> _Material provided_:
-*-

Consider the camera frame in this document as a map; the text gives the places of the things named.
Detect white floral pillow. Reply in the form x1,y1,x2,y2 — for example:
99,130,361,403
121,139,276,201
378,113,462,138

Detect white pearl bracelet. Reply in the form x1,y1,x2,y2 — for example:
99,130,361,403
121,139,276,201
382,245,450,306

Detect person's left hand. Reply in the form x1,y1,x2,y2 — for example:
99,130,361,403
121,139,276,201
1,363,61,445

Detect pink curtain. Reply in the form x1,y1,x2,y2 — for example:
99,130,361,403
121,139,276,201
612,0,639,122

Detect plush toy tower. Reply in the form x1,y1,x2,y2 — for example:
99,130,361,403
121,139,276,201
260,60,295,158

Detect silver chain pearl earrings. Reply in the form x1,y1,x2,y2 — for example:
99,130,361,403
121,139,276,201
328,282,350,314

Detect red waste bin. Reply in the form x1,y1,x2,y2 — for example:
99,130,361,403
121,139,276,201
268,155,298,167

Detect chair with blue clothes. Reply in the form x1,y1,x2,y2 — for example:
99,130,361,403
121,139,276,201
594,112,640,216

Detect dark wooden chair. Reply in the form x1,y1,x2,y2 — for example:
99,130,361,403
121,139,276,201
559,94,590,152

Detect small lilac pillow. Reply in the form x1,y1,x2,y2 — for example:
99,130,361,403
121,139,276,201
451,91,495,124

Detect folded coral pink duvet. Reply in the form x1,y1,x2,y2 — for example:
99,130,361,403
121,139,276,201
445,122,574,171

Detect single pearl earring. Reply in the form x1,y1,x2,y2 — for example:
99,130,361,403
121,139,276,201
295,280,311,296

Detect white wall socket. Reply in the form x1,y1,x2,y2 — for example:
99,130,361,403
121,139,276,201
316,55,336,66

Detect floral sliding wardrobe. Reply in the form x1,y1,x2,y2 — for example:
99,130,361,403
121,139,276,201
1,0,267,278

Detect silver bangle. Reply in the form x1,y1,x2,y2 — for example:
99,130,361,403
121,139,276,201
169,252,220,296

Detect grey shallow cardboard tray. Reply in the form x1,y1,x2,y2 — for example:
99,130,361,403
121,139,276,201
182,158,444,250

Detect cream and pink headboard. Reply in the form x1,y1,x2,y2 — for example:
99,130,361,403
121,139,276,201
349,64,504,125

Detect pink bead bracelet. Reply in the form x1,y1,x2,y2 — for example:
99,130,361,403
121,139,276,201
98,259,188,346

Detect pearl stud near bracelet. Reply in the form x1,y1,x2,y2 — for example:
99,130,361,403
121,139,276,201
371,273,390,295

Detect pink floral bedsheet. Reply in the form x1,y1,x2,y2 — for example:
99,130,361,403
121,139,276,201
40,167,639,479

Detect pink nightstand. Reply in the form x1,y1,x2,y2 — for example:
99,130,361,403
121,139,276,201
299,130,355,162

-*-

> _Task description_:
Output the records in full. Match them exactly.

> _Answer to the problem_:
Consider the camera frame in this document as a map; the text gives the places of the things named.
Detect white floral pillow. Reply in the form x1,y1,x2,y2 — for example:
99,130,361,403
121,139,276,201
378,113,462,138

Detect white pearl bracelet. Reply in the form x1,y1,x2,y2 — for example:
99,130,361,403
121,139,276,201
382,245,450,306

Detect person's left hand. Reply in the form x1,y1,x2,y2 — for example:
99,130,361,403
121,139,276,201
1,363,61,445

Detect pink curtain. Reply in the form x1,y1,x2,y2 — for example:
99,130,361,403
121,139,276,201
612,0,639,122

Detect plush toy tower. Reply in the form x1,y1,x2,y2 — for example:
99,130,361,403
121,139,276,201
260,60,295,158

Detect silver chain pearl earrings. Reply in the form x1,y1,x2,y2 — for example:
99,130,361,403
121,139,276,201
328,282,350,314

Detect red waste bin. Reply in the form x1,y1,x2,y2 — for example:
99,130,361,403
121,139,276,201
268,155,298,167

Detect chair with blue clothes. Reply in the form x1,y1,x2,y2 — for example:
99,130,361,403
121,139,276,201
594,112,640,216

Detect dark wooden chair. Reply in the form x1,y1,x2,y2 — for example:
99,130,361,403
121,139,276,201
559,94,590,152

Detect small lilac pillow. Reply in the form x1,y1,x2,y2 — for example:
99,130,361,403
121,139,276,201
451,91,495,124

Detect folded coral pink duvet. Reply in the form x1,y1,x2,y2 — for example:
99,130,361,403
121,139,276,201
445,122,574,171

Detect single pearl earring. Reply in the form x1,y1,x2,y2 — for example:
99,130,361,403
121,139,276,201
295,280,311,296

Detect white wall socket. Reply in the form x1,y1,x2,y2 — for example:
99,130,361,403
121,139,276,201
316,55,336,66

Detect floral sliding wardrobe. Reply in the form x1,y1,x2,y2 — for example:
99,130,361,403
121,139,276,201
1,0,267,278

Detect silver bangle. Reply in the form x1,y1,x2,y2 — for example:
99,130,361,403
121,139,276,201
169,252,220,296

Detect grey shallow cardboard tray. Reply in the form x1,y1,x2,y2 — for example:
99,130,361,403
121,139,276,201
182,158,444,250

Detect cream and pink headboard. Reply in the form x1,y1,x2,y2 — for example:
99,130,361,403
121,139,276,201
349,64,504,125

Detect pink bead bracelet. Reply in the form x1,y1,x2,y2 — for example:
99,130,361,403
121,139,276,201
98,259,188,346

Detect pearl stud near bracelet. Reply in the form x1,y1,x2,y2 — for example:
99,130,361,403
121,139,276,201
371,273,390,295

Detect pink floral bedsheet. Reply in the form x1,y1,x2,y2 — for example:
99,130,361,403
121,139,276,201
40,167,639,479

Detect pink nightstand. Reply in the form x1,y1,x2,y2 — for example:
99,130,361,403
121,139,276,201
299,130,355,162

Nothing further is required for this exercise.